_Aim of the task_. Write every line below out again exactly, images omitted.

---------- Data shown

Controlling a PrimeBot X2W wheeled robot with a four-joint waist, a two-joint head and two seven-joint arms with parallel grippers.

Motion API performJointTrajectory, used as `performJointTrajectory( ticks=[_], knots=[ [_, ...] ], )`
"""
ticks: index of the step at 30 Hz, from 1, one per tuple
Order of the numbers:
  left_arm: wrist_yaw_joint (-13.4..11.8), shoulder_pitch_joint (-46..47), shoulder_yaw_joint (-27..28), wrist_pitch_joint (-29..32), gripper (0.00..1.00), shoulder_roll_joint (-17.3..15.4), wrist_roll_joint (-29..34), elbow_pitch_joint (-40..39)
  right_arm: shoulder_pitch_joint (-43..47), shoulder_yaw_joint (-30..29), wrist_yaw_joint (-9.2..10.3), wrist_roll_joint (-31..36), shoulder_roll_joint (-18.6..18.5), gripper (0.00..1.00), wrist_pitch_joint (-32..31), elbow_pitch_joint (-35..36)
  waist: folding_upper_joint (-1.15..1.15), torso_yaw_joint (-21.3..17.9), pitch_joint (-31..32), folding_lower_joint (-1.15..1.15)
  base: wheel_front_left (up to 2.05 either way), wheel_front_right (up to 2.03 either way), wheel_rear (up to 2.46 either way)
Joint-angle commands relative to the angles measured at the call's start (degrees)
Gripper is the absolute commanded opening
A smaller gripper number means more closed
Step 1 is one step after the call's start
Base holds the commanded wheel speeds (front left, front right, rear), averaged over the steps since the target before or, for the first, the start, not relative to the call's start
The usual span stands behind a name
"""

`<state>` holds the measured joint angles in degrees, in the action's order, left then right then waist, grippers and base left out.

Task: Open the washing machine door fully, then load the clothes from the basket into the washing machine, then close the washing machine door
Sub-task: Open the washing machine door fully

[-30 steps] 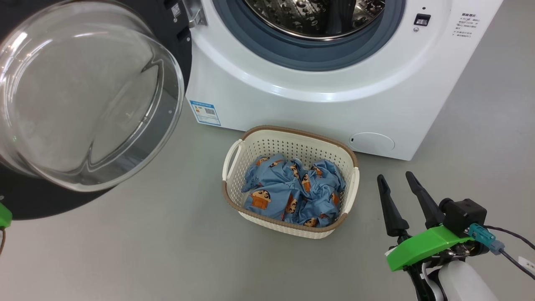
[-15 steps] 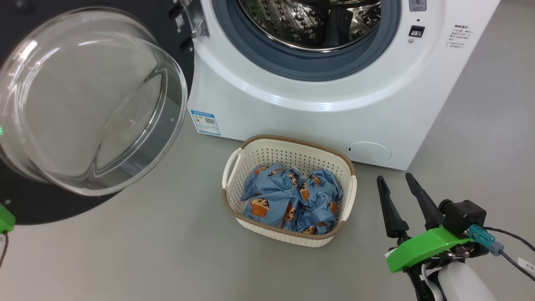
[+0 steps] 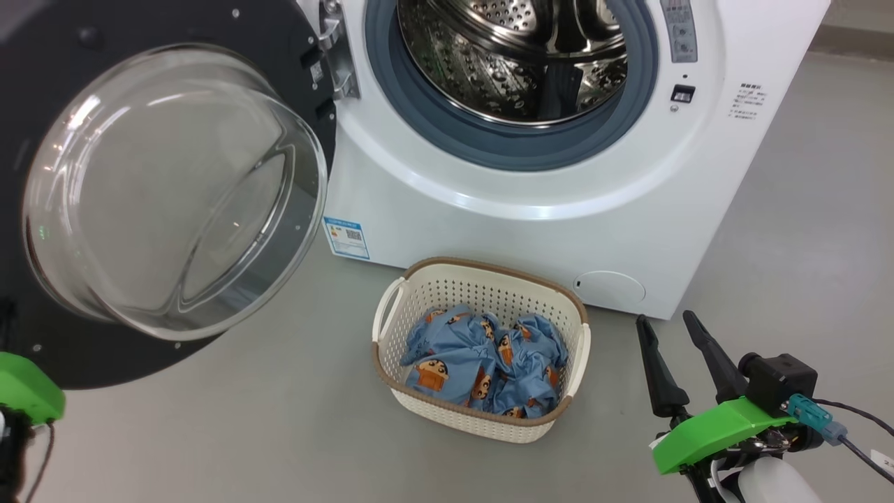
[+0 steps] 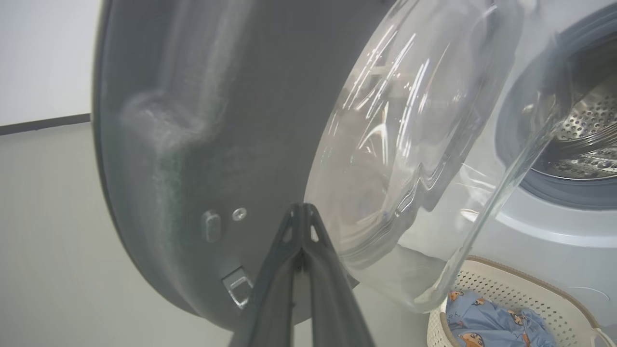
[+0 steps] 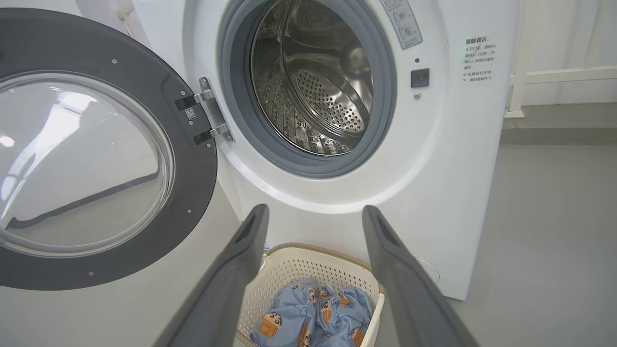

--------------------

_Answer to this exercise_.
Controlling a PrimeBot X2W wheeled robot with a four-joint waist, a two-joint head and two seven-joint arms with parallel grippers.

Motion API performJointTrajectory, used as `performJointTrajectory( ticks=[_], knots=[ [_, ...] ], )`
"""
ticks: index of the step at 30 Hz, from 1, one per tuple
Order of the numbers:
  left_arm: wrist_yaw_joint (-13.4..11.8), shoulder_pitch_joint (-46..47), shoulder_yaw_joint (-27..28), wrist_pitch_joint (-29..32), gripper (0.00..1.00), shoulder_roll_joint (-17.3..15.4), wrist_roll_joint (-29..34), elbow_pitch_joint (-40..39)
  right_arm: shoulder_pitch_joint (-43..47), shoulder_yaw_joint (-30..29), wrist_yaw_joint (-9.2..10.3), wrist_roll_joint (-31..36), shoulder_roll_joint (-18.6..18.5), gripper (0.00..1.00), wrist_pitch_joint (-32..31), elbow_pitch_joint (-35..36)
  waist: folding_upper_joint (-1.15..1.15), torso_yaw_joint (-21.3..17.9), pitch_joint (-31..32), folding_lower_joint (-1.15..1.15)
  base: wheel_front_left (up to 2.05 either way), wheel_front_right (up to 2.03 either way), wheel_rear (up to 2.46 either way)
Joint-angle commands relative to the angles measured at the call's start (degrees)
Gripper is the absolute commanded opening
A smaller gripper number means more closed
Step 1 is one step after the call's start
Base holds the commanded wheel speeds (front left, front right, rear), averaged over the steps since the target before or, for the first, the start, not relative to the call's start
The usual span stands behind a name
"""

`<state>` holds the measured joint angles in degrees, in the action's order, left then right then waist, grippers and base left out.

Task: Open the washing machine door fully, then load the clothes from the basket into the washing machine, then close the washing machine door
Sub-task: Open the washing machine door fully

[-30 steps] 
[-15 steps] 
[+0 steps] 
[+0 steps] 
[+0 steps] 

That is the complete output.